La morte, descritta attraverso una simbologia palese e solo apparentemente scontata è narrata dall’opera di Antonio Pirozzolo. Lo spazio, leggermente collinoso è occupato da una povera croce di legno, da una allusiva forma delle terga inferiori volutamente capovolta, dove è incollata la foto dell’artista, così come appare chiaramente anche nel manifesto da morto in esposizione nella galleria: il tutto simbolo della fine dell’arte attraverso la dipartita di chi la produce. 

   

Rocco Iaria nasconde all’interno di una naturale, arcaica cappella, iI busto sapiente, ora vivo perché integro, destinato alla consunzione e alla fine, perché di terra cruda…homo, quia pulvis es, et in pulverem reverteris. 

    

Non meno suggestiva è risultata la visita allo spazio espositivo, dove Igino Panzino celebra, con immenso dispiacere, testimoniato dalla presenza di due ceri votivi rossi,  annuncia la dipartita della sua arte. 

     Gian Carlo Catta racconta, con un segno graffiante ed essenziale, dentro un campo visivo dai colori opachi tendenti all’ingrigimento, che….l’amore mio non muore…, in un abbraccio mai rassegnato all’esistenza. 

     Mario Pischedda, con la sua installazione composta da uno spazio ligneo, su cui poggia la foto un essere disteso, si definisce perfettamente con una citazione che prendiamo a presto dalla auto presentazione dello stesso artista:… ogni momento è l’inizio della perenne contraddizione del vivere effimero di ognuno … 

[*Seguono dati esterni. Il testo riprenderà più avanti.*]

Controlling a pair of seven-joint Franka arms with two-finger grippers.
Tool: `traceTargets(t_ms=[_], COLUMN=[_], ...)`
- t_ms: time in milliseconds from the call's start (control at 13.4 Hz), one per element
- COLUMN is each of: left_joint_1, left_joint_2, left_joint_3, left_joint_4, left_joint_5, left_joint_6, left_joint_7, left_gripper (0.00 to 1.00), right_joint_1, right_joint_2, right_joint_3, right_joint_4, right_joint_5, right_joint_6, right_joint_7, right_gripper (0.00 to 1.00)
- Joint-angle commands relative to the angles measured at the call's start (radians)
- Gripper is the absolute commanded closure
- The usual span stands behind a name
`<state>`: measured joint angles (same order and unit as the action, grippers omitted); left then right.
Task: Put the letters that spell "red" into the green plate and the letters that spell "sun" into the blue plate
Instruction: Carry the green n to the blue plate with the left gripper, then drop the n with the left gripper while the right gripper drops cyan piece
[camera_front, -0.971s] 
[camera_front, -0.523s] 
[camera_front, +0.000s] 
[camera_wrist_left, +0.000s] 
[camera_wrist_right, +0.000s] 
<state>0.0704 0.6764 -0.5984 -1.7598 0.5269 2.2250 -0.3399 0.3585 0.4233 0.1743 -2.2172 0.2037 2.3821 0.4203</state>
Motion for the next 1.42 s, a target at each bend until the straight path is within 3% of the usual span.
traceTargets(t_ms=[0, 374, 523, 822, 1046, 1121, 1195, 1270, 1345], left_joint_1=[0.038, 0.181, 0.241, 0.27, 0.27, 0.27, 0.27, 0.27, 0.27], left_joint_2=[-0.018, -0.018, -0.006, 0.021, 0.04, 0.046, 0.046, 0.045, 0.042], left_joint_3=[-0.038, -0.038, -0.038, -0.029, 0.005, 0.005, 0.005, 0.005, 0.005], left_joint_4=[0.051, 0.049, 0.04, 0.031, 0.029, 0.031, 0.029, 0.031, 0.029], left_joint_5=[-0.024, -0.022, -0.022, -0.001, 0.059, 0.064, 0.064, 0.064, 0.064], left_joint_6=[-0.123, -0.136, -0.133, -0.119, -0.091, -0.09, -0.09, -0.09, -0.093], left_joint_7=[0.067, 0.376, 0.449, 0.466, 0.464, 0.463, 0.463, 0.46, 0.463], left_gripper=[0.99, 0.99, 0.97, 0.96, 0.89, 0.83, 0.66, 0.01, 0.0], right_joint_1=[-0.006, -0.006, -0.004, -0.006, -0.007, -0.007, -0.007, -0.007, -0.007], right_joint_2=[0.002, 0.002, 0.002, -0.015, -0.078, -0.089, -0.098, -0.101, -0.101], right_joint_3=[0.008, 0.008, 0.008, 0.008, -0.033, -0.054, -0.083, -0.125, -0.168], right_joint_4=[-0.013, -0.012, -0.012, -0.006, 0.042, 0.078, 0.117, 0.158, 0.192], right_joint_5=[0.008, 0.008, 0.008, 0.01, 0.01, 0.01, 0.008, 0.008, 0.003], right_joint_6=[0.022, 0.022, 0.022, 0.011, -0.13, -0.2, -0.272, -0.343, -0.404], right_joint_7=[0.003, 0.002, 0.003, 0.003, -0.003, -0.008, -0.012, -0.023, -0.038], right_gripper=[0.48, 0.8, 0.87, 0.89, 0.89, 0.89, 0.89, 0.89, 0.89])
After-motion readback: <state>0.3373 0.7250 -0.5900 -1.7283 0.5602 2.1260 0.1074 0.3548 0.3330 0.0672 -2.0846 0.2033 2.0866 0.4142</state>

Giovanni Sanna dentro la libertà di una narrazione di oggetti e cose, attraverso l’uso della pittura che gli è congeniale, racconta la percezione dello scorrere di un tempo infinito dove vivono forme, non necessariamente rivelatrici della loro natura.

 

La sapiente installazione di Simonetta Secci cristallizza la cruda e terrificante realtà della fine nonché la bestialità, unica, del genere umano. 

    

Jole Serreli, in uno spazio volutamente circoscritto e arredato da un cupo e bellissimo fondale scenografico composto dall’immagine di una foresta di alberi neri, inserisce un elemento tridimensionale, un residuo scarnificato di qualche resto animale, umano…non è dato saperlo. A significare ciò che rimane di una sicura fine, vicina o lontana.

  Perfettamente incastonata nell’ambiente, l’opera pregevole di Oscar Solinas, inquadra una tavola apparecchiata dove pizzi, bottiglie, bicchieri, piatti sono stati assorbiti ed integrati dalla vegetazione circostante popolata da ragnatele che tutto avvolgono, distorcono e ingrigiscono: la percezione della consunzione è palpabile. 

   

Tutto questo succede e lo si può osservare ai confini dell’impero.